私が株式投資を始めたのが2008年6月末なので、ちょうど丸5年が経過した。この間、リーマンショック、東日本大震災と様々な出来事があった。5年間のまとめをしておきたい。
まず、この5年間に到達した心境のようなものを書くと、株というものは明日なにが起きるかわからず、他人と逆のことをしなければ儲からない。そうしたリスクが常にあり、逆にそのリスクを楽しめる人でないと疲弊してしまう。具体的には、投資を本業にする覚悟がない限り、余裕資金で運用していくことが必須だと思う。そうでないと、ギャンブルになってしまう。ギャンブルではなく、あくまで投資として冷静に対応出来るかに尽きる。株の世界ではよく「自己責任」という言葉が使われるが、これを突き詰めると「自分で責任を負える金額内で投資しろ」ということになると思う。

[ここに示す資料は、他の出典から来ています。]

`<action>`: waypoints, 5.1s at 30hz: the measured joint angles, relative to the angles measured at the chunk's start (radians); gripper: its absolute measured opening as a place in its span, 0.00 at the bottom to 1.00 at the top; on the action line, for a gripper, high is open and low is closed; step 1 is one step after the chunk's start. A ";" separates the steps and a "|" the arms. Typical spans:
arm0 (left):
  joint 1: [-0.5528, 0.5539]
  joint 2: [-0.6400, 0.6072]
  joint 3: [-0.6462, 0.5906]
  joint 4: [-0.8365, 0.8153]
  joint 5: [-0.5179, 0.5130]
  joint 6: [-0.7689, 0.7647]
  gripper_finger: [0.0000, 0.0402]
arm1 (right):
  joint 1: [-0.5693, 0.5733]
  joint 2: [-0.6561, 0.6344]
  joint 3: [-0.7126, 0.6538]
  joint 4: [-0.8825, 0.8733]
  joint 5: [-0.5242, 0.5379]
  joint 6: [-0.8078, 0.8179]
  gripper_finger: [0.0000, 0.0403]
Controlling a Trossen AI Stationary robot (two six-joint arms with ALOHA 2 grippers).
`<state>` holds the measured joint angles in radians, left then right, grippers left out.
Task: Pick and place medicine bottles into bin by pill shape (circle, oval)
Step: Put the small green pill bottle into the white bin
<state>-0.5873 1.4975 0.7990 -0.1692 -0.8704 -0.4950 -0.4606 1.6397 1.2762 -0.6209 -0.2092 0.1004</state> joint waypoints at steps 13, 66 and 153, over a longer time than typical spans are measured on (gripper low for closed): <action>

入金額 | 当初6,000,000円 ⇒ 現在7,680,000円 | |
売却益・配当の扱い | 売却益 | 税引前20%を預金 |
配当 | 税引後100%を預金 | |
配当累計 | 894,359円(税引前) | |
譲渡損益累計 | 2,651,784円(税引前) | |
含み損益 | ▲304,495円 | |
差引損益 | 3,241,648円 | |
入金額に対する運用率 | 7.29%(年利) | |
入金額に対する配当利回り | 2.23%(年利) |
現物取引なら、最初に600万円は入金しないと不自由だ。複数銘柄を入れ替えながら運用し、手元に買付余力を残しておこうとすると、この程度は必要だと思う。
売却益や配当を全額再投資したほうが投資額は増やせるが、手元に確実に残る金額が欲しいため、売却益の20%と配当は預金している。これらは再投資に回すことも出来たため、運用率の計算をする際は入金額から相殺していない。
株をするからには運用率7%は欲しいと思っていたので、7.29%はまずまずだと思う。ただし、運用率がプラスに転じたのは12年6月からで、リーマンショックのときはマイナス50%前後という惨状だった。
私の場合、株を始めて2か月半でリーマンショックが始まり、持ち株の評価額がどんどん下がっていった。あまりのひどさに損切りする気にもなれず、塩漬けして配当をもらい続ける決意をした。銀行に預けるのと同じと考えたのだ。元々好きな企業ばかり購入していたので、長期保有でよいという気持ちもあった。この投資方針は現在も変わらず、結果的に損切りは一度もしたことがない。
アベノミクス効果で、私はリーマンショックで下げた全銘柄が復活したが、鉄鋼のように復活していない業界もある。自虐的ブログで知られる「もぐらの株ブログ」を見ればわかる。もぐら氏も余裕資金で運用しているからこそ、ブログを続けていられるのだと思う。リーマンショック前に株ブログを公開していた人の多くが、すでに閉鎖しているのが現実だ。
配当利回りは、長期保有する株主のことを考えると、もっと高くなってほしい。4%ぐらいあれば、定期預金をやめて投資に回そうという気になるのではないか。
5年間を振り返って思うのは、やはり株価が暴落したときこそ、買いどきだということだ。リーマンショックや東日本大震災の底値で購入していれば、誰でも数倍に増やせていた。13年に入ってからも、4月~5月の乱高下の谷間を狙えば、チャンスは数回あった。そのタイミングで余裕資金があるかどうかが肝心で、私は指をくわえて眺めている状況だった。これから株を始める人は、証券口座を開いたからといってすぐに購入せず、チャートを眺めて「エア取引」を続けるとよい。そして大きな下落を待つべきだろう。
決断を失敗したことも多かった。私自身が迷った例としては、11年11月のオリンパス粉飾決算がある。東京証券取引所から監理銘柄に指定され、株価は半値以下になったが、私は上場廃止はないと感じていた。そこで購入すればよかったのだが、最後の勇気がなかった。情けない。
12年10月のソフトバンクによるイーアクセス買収では、9月下旬にイーアクセスを売却したばかりだった。それが買収発表で4倍になった。株の世界に仮定の話はないが、もし保有を続けていたら、約450万円の利益が出ていた計算だ。この5年間の差引損益を上回る額だ。悔しくてたまらない。
最近では、「パズル&ドラゴンズ」のガンホー・オンライン・エンターテイメントのように、信じられない急騰を続けている銘柄もある。年初に1株購入していれば、1,000万円以上の利益が出ている計算だ。もっと前からチェックしていれば、億単位の利益もあり得た。株にはこうした夢もあるわけで、その宝探し(企業研究)をするのが楽しいと感じる人は、株に向いているかも知れない。
株式投資は14年から税金が20%になり、救済措置としてNISA(少額投資非課税制度)が始まる。トレード数をこなすなら今年だし、NISAになにを入れるかも充分検討する必要がある。これから始める人はよく考えてほしい。